■ EXERCISE BRIEF ■
Quote word for word the lines below, beginning with the first and ending with the one that has "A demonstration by". Drop the pictures.

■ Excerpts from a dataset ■
_ _ _ _ _ _ _
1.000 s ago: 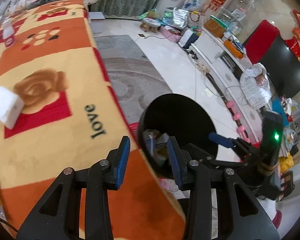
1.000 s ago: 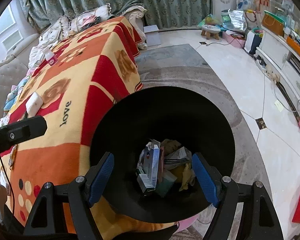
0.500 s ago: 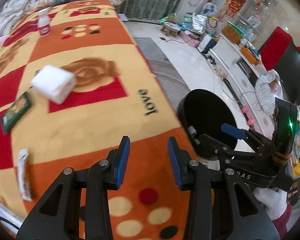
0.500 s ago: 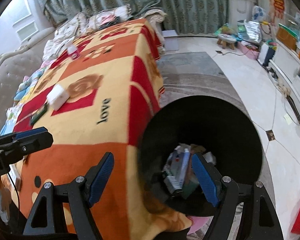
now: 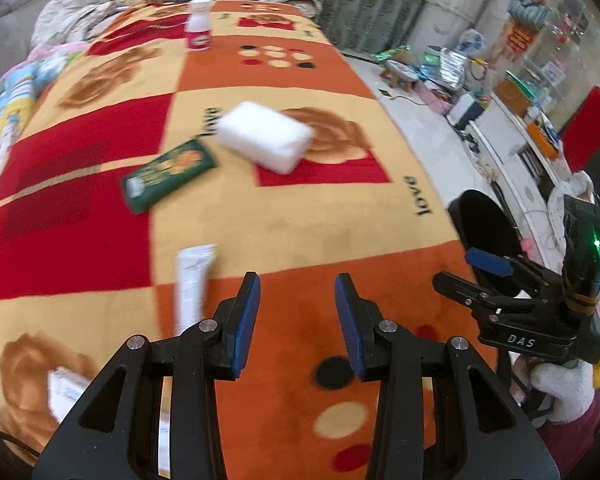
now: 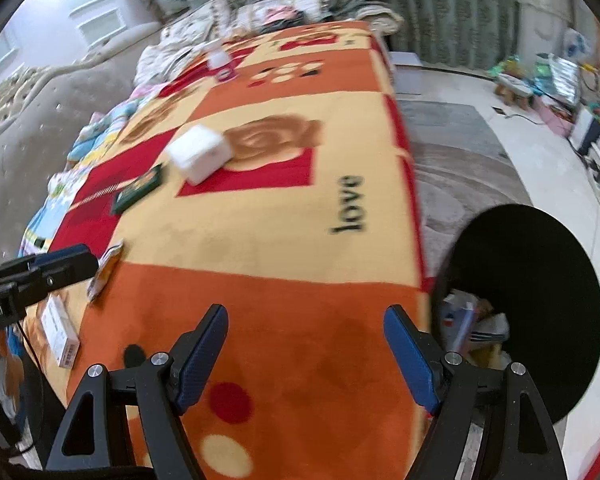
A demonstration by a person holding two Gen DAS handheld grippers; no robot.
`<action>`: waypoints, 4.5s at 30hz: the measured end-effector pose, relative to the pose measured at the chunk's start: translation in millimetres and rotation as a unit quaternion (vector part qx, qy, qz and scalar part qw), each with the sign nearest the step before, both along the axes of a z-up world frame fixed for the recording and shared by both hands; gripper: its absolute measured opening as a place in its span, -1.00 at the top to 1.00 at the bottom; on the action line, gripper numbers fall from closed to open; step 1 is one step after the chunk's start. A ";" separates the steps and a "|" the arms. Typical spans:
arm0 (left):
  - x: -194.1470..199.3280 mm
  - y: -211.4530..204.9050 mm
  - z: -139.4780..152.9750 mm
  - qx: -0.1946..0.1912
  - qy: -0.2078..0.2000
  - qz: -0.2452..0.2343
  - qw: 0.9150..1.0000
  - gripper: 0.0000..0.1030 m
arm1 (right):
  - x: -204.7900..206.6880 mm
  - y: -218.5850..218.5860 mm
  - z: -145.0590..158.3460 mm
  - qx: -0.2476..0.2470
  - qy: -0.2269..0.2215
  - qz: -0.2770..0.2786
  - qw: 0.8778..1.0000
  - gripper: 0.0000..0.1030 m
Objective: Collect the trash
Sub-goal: 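Move both open tools back over the blanket, then grasp the white sachet with the left tool while the right tool grasps the white foam block, then carry the sachet and foam block over the black bin and open both tools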
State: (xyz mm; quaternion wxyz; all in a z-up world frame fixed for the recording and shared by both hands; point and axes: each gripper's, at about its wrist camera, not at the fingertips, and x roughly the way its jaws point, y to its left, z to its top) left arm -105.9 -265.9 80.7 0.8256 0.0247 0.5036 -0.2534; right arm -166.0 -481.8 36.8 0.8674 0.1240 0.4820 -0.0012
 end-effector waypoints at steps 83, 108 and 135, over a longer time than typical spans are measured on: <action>61.1 95.4 -42.9 -0.050 0.064 0.078 0.994 0.74 | 220.0 98.7 -27.6 -0.086 0.023 0.161 0.983 -0.26; 5.8 18.0 -10.2 -0.045 0.017 0.010 0.999 0.74 | 43.9 73.8 9.3 -0.034 -0.027 0.085 0.995 -0.27; -26.3 -123.6 6.2 -0.039 0.007 -0.114 0.993 0.73 | -34.8 -48.7 21.4 -0.021 -0.033 -0.049 0.998 -0.27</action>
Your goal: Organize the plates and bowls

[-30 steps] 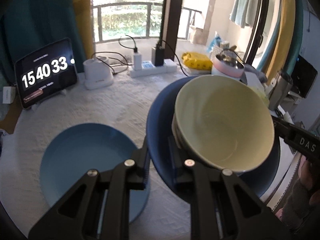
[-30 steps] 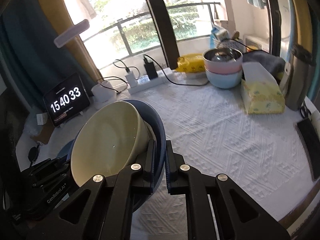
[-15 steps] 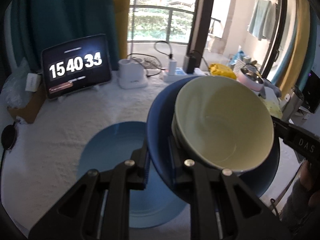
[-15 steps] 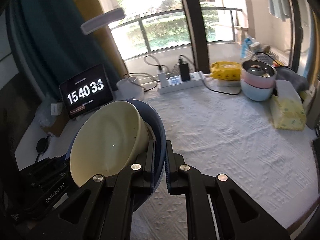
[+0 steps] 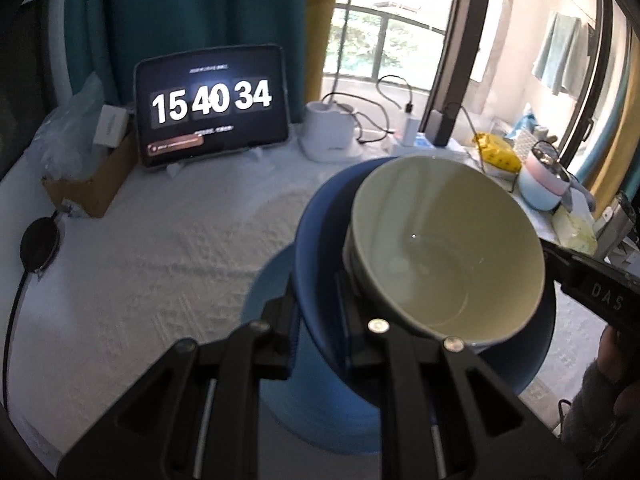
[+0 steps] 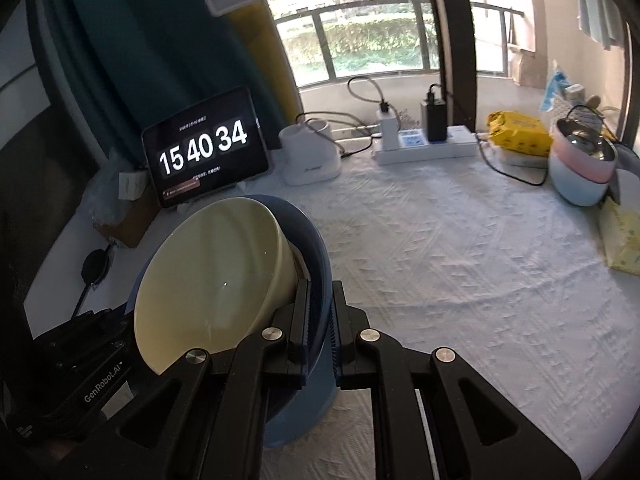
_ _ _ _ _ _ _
■ SOLUTION FOR THIS PROBLEM ■
1.000 s ago: 
1.000 s ago: 
0.500 s ago: 
0.500 s ago: 
now: 
now: 
A demonstration by a person holding two Gen DAS handheld grippers; no robot.

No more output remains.